* EXERCISE PROMPT
Give back exactly the first lines of the entries below, through the line with "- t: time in".

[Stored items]
________________________

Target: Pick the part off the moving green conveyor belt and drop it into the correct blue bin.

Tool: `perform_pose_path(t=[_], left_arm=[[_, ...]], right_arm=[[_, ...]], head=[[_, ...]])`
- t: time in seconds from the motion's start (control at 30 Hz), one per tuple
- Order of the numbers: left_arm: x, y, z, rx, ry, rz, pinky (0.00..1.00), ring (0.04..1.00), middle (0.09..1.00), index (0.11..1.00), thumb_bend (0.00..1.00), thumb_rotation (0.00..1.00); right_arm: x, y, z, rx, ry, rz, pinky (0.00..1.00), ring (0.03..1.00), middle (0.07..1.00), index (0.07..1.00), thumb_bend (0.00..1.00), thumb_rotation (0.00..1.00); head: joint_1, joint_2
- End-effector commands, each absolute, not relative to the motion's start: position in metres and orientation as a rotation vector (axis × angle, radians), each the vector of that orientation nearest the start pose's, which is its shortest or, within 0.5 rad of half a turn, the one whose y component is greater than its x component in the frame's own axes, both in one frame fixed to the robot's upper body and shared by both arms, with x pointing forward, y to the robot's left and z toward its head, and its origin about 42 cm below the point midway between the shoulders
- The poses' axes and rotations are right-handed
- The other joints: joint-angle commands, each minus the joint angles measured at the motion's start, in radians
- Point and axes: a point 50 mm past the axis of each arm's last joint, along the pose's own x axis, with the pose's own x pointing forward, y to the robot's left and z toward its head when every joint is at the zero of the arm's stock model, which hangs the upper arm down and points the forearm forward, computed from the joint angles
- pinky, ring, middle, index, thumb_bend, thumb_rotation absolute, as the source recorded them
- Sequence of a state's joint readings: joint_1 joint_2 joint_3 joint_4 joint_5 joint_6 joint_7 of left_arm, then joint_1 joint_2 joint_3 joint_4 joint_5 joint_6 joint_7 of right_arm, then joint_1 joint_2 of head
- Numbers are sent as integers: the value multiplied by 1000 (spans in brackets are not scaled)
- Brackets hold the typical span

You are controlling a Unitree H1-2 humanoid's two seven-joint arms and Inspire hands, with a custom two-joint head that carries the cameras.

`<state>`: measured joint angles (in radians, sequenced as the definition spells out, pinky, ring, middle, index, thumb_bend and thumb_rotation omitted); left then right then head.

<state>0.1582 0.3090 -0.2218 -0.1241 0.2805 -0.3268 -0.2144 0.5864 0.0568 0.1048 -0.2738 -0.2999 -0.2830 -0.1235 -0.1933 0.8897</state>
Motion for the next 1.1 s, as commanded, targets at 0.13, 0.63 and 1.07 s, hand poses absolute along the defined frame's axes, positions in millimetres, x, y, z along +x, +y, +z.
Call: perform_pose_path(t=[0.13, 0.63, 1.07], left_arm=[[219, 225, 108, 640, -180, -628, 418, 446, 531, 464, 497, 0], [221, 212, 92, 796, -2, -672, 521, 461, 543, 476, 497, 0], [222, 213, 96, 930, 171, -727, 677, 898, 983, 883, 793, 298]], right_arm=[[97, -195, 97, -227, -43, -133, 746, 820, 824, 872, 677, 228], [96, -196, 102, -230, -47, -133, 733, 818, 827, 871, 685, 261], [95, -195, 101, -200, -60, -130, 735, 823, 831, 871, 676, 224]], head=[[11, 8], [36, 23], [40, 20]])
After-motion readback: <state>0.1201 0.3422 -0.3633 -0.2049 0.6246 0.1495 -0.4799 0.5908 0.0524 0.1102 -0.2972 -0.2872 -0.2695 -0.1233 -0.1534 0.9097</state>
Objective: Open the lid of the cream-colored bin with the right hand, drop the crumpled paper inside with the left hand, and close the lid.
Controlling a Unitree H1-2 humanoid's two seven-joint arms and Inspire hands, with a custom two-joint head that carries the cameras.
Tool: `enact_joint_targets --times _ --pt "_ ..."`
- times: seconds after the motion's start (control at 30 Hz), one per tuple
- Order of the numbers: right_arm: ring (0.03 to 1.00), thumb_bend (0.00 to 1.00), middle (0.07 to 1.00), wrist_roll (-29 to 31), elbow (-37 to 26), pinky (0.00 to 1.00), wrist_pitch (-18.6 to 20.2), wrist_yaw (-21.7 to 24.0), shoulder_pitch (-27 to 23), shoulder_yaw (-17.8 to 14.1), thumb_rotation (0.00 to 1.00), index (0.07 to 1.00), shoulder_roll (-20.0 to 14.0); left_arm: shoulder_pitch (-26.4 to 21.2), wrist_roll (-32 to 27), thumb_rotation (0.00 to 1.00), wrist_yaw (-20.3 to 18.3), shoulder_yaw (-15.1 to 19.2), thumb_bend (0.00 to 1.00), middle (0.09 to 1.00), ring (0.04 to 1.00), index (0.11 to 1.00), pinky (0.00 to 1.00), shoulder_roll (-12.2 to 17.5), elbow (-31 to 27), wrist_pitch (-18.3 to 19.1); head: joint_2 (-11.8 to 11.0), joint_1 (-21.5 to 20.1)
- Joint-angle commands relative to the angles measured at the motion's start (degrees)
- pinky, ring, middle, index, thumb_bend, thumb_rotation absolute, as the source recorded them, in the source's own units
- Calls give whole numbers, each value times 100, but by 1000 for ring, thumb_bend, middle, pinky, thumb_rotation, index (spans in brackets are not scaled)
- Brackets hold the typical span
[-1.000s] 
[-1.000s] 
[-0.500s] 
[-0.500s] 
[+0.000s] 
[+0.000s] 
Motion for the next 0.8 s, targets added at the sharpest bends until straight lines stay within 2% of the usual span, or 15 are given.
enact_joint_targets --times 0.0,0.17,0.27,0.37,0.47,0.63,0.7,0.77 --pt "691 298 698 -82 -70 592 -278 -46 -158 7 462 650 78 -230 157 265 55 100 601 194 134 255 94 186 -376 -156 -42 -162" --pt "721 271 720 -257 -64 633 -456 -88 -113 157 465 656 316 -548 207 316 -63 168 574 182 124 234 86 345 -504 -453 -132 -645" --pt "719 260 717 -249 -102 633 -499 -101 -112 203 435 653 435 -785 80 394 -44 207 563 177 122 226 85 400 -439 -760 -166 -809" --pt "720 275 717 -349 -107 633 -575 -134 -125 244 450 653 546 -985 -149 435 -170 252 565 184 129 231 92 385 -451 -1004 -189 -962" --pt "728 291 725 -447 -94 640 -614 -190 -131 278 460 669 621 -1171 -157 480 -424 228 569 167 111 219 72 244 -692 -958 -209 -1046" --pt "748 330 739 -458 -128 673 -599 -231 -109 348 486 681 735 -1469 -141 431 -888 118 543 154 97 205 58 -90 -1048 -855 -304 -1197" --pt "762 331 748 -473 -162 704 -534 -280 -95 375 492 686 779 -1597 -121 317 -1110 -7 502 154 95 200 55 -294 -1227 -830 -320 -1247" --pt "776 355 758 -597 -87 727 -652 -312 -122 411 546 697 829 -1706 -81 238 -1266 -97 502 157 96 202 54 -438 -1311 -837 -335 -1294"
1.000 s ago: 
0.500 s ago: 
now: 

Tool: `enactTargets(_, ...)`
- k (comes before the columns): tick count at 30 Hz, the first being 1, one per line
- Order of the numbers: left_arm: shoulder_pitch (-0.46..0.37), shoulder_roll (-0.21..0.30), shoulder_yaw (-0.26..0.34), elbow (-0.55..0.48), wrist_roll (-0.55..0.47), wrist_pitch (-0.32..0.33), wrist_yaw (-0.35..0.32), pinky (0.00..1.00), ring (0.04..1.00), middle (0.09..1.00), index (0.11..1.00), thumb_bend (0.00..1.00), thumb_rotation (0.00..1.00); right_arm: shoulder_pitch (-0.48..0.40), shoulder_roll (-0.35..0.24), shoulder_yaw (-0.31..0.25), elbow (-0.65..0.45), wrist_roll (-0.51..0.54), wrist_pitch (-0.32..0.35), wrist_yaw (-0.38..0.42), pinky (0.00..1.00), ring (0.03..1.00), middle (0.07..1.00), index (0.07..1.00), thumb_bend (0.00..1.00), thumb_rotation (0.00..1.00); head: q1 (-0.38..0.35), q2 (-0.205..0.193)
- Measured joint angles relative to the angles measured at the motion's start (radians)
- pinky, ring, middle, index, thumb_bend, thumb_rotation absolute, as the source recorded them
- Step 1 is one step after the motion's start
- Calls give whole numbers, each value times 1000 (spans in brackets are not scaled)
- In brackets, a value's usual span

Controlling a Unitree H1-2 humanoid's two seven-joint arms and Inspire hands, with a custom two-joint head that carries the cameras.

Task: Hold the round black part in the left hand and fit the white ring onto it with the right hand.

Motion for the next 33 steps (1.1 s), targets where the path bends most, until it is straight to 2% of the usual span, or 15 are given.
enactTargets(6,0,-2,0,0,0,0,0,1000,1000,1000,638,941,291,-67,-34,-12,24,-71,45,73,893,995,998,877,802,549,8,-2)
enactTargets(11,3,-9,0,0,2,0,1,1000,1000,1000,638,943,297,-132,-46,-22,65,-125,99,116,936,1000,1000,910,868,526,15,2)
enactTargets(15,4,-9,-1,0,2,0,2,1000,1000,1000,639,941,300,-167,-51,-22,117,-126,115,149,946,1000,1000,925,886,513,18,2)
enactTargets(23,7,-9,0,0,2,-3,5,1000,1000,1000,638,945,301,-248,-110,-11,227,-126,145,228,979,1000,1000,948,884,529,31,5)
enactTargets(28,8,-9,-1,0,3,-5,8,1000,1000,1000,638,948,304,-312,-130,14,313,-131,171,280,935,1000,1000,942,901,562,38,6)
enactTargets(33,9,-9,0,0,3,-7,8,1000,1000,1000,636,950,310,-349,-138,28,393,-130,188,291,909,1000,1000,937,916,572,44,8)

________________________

* RESPONSE TO THE EXERCISE
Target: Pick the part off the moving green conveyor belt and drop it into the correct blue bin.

Tool: `perform_pose_path(t=[_], left_arm=[[_, ...]], right_arm=[[_, ...]], head=[[_, ...]])`
- t: time in seconds from the motion's start (control at 30 Hz), one per tuple

This answer has no further content.